When the project I was on switched, the micro-clusters (and the ability to recluster a table) as well as the MERGE semantics beat BigQuery hands down - although those features my be out of beta now (but I've moved on to a new gig).

m0zg · on Sept 30, 2020

That's also a problem that it'd be fairly straightforward for Google to solve by automatically spinning up smaller, entirely separate serving clusters for customers who are worried about such a blowout (for a fee, obvs). It's just the serving tree (+ whatever in-memory storage service they use to do distributed joins nowadays), no need to duplicate the rest of the service. The caveat is, a smaller cluster will favor query optimizations specific to that smaller cluster. Some of those "small cluster" optimizations could hurt query performance when deployed against BQ proper with its tens of thousands of workers.

Also, BQ does explain the query plan to some extent: https://cloud.google.com/bigquery/query-plan-explanation. Not quite at the level of a "regular" SQL DB, but it does give you some info to work with when optimizing queries. If you haven't used it in a while I'd give it another try.

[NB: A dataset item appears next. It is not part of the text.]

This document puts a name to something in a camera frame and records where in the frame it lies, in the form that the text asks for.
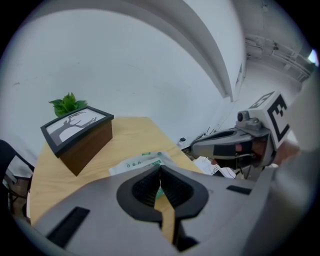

quirmian · on Sept 30, 2020

I believe this is exactly what slot reservations in BigQuery achieve. Instead of paying on-demand pricing that is determined by data read, you purchase a fixed number of “slots” that are shared by queries running within that particular project.

m0zg · on Oct 1, 2020

Ah OK, after reading their docs I see they've changed what "slots" used to mean in Dremel (internal version of BQ). It used to be that slots _guaranteed_ capacity, but did not limit it. Meaning that you could rely on having a certain number of workers in the cluster when you issue a query, but if Dremel had more it'd give you all it's got. Obviously this is not viable when people have to pay per terabyte read, because a ton can be read.

What they have now strikes me as an even better solution to the problem of bankrupting someone with a query IMO. Not sure how pricing compares to redshift et al, but pricing is the easiest thing for Google to change.

manigandham · on Oct 1, 2020

Slots don't control how much data you consume, your query does.

If you need to read a terabyte of data to answer your query then more slots only gets it done faster.

statusgraph · on Sept 30, 2020

BQ Slots lets you do essentially that (pre-commit to a particular cluster size)

theptip · on Sept 30, 2020

I was hitting some rough edges / complexity with BigQuery's MERGE recently, but wasn't able to ascertain any significant difference with Snowflake by scanning their docs briefly -- what aspects of the MERGE semantics are better in Snowflake in your opinion?

Wondering if this is a somewhat new feature in BQ since you used it, or if there's still a feature gap here (e.g. see https://cloud.google.com/blog/products/gcp/performing-large-...).

5ersi · on Oct 1, 2020

BQ has per-project and per-user cost controls. Normally when running new large queries one would run them under a special user with a limit on costs.